Counting the Cost

Blisworth is a village with its roots buried deep into the past. It was there in Saxon Times appearing in the Domesday book. It has survived war, deprivation and pestilence for over a thousand years. It survives today in the warp and weft of its currently established Parish Council, Clubs, Societies and institutions that have created a cohesive happy society.

The building of a Rail Freight Interchange will destroy this village. Hyperbole? I think not. When the 7,500,000 square feet of land are concreted over and the resulting infill becomes a built environment (speculators are already making enquiries) Blisworth will disappear into the urban sprawl of Northampton.

It will be gone forever.

The continuing despoilation of English villages means our grandchildren will learn about them from Museums and old photos.

AND FOR WHAT?

The transportation of “stuff”!

The project posits the view that the consumer society will continue its headlong pursuit of more and more stuff. Research suggests otherwise.

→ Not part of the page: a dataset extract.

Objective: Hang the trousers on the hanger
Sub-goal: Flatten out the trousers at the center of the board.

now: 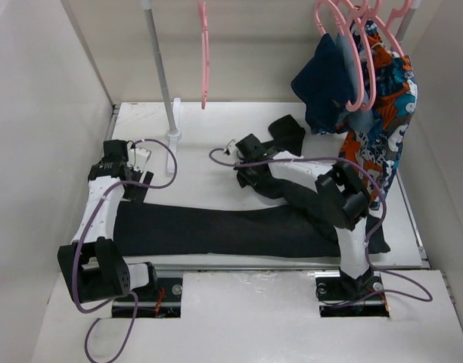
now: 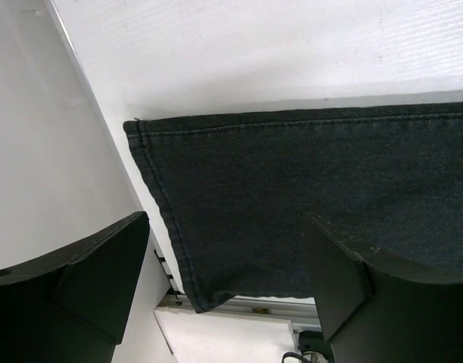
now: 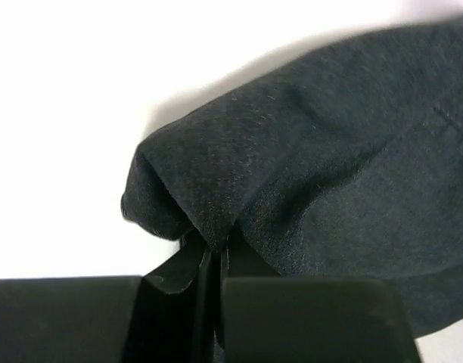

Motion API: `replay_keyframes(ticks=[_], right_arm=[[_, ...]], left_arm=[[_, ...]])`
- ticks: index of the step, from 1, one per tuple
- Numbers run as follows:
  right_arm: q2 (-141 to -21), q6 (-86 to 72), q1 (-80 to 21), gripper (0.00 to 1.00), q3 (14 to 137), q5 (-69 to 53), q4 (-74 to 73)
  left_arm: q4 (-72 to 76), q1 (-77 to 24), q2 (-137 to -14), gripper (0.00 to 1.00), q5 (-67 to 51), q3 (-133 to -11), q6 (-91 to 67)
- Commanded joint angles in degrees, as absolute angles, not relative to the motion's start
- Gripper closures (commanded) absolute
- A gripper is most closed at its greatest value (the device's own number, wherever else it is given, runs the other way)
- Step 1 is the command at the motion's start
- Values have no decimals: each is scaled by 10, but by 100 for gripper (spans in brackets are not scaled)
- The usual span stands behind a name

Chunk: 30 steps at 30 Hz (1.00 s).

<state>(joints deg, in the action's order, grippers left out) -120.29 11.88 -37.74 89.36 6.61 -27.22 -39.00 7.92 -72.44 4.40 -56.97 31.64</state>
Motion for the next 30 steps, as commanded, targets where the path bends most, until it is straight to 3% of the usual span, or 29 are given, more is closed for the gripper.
replay_keyframes(ticks=[1,5,6,7,8,9,12,13,14,20,22,30], right_arm=[[-1122,208,-468,100,843,-44,-222],[-1056,287,-624,100,806,-74,-191],[-1041,293,-641,96,806,-80,-191],[-1034,294,-664,87,800,-86,-191],[-1028,294,-671,71,800,-86,-184],[-1021,284,-671,41,795,-86,-184],[-982,247,-671,31,758,-41,-164],[-949,236,-671,21,745,-20,-146],[-929,209,-671,18,731,-3,-138],[-768,21,-555,13,619,58,-101],[-735,-59,-484,11,594,108,-139],[-741,-183,-267,11,566,93,-263]], left_arm=[[-395,77,-715,22,32,-585,303],[-395,77,-744,22,0,-613,288],[-395,72,-755,22,-6,-613,282],[-395,72,-760,22,-13,-621,276],[-400,67,-765,22,-13,-629,276],[-400,67,-776,22,-13,-629,270],[-400,42,-793,18,-19,-642,265],[-400,25,-801,17,-25,-648,258],[-400,13,-807,17,-25,-655,258],[-380,-109,-861,16,-56,-709,213],[-354,-147,-894,12,-10,-726,187],[-327,-184,-985,9,-28,-768,170]])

It is increasingly clear the acquisition of the latest “Gew-Gaws” and consumer goods has done nothing for the happiness of people.

Depression, anxiety and suicide in young people are increasing every year. More and more people are turning away from acquiring goods and look to life experiences, searching for well-being and personal contentment.

The consumer society is dying, by the time these warehouses are built they will be “white elephants” their time already past.

We are facing a new industrial revolution. What products we do need will be created by artificial intelligence and industrial robots. We will no longer need the cheap labour of the far east or the transport of goods from halfway across the world.

Twenty or thirty years hence, with increased leisure and time created by the new industrial revolution, what we will need is an environment that gives us pleasure, beauty and enjoyment of the natural world.

If this monstrosity is built we will look at its desecration of the countryside as madness, utter madness.